### DATA EXTRACT ###

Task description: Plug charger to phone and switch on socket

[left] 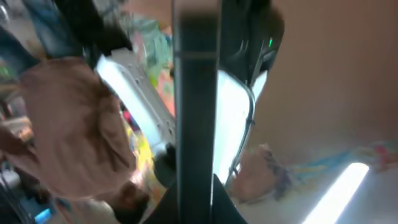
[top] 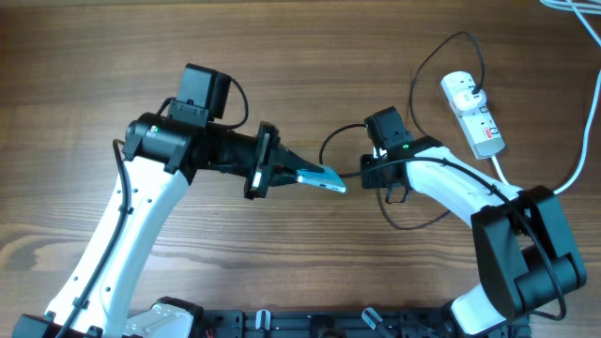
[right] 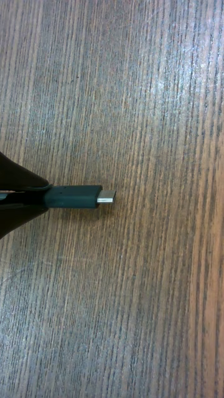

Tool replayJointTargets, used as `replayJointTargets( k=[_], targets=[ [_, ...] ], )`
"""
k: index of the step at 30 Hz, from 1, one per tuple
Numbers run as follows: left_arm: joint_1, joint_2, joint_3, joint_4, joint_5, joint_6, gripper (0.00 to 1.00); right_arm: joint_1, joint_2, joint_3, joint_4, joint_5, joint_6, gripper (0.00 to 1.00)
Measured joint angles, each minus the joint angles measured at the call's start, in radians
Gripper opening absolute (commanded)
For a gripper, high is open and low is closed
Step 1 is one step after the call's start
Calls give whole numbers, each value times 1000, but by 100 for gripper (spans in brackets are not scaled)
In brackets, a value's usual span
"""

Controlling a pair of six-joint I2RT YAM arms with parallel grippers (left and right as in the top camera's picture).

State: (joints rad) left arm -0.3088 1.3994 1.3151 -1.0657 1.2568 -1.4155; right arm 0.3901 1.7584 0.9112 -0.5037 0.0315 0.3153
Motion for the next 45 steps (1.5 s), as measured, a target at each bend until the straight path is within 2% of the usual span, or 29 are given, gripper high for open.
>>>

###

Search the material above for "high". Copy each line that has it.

For a gripper, high is open and low is closed
Motion for the next 45 steps (1.5 s), as measured, a target at each bend until the straight path is within 2% of the usual span, or 29 are given, gripper high for open.

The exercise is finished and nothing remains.